:: Records for processing ::
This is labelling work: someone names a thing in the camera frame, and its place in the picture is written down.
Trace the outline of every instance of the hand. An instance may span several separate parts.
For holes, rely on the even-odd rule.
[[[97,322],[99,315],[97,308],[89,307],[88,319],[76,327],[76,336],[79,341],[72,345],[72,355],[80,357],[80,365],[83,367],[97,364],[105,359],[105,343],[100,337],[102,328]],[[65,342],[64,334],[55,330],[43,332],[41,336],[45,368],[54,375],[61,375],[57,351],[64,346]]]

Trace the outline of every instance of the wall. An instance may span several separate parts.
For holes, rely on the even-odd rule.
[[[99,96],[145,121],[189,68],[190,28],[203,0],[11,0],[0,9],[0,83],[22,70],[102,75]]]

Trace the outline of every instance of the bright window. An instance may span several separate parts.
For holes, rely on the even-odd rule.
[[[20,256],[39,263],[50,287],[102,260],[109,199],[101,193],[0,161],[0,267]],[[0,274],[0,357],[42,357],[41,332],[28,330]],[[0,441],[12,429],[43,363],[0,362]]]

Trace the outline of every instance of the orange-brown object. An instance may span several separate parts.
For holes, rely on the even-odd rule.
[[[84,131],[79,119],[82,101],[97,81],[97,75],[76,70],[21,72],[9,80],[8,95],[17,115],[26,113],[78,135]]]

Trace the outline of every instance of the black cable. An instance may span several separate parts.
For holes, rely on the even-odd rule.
:::
** Assignment **
Go through the entries above and count the lines with the word "several", then give only that number.

** Response **
5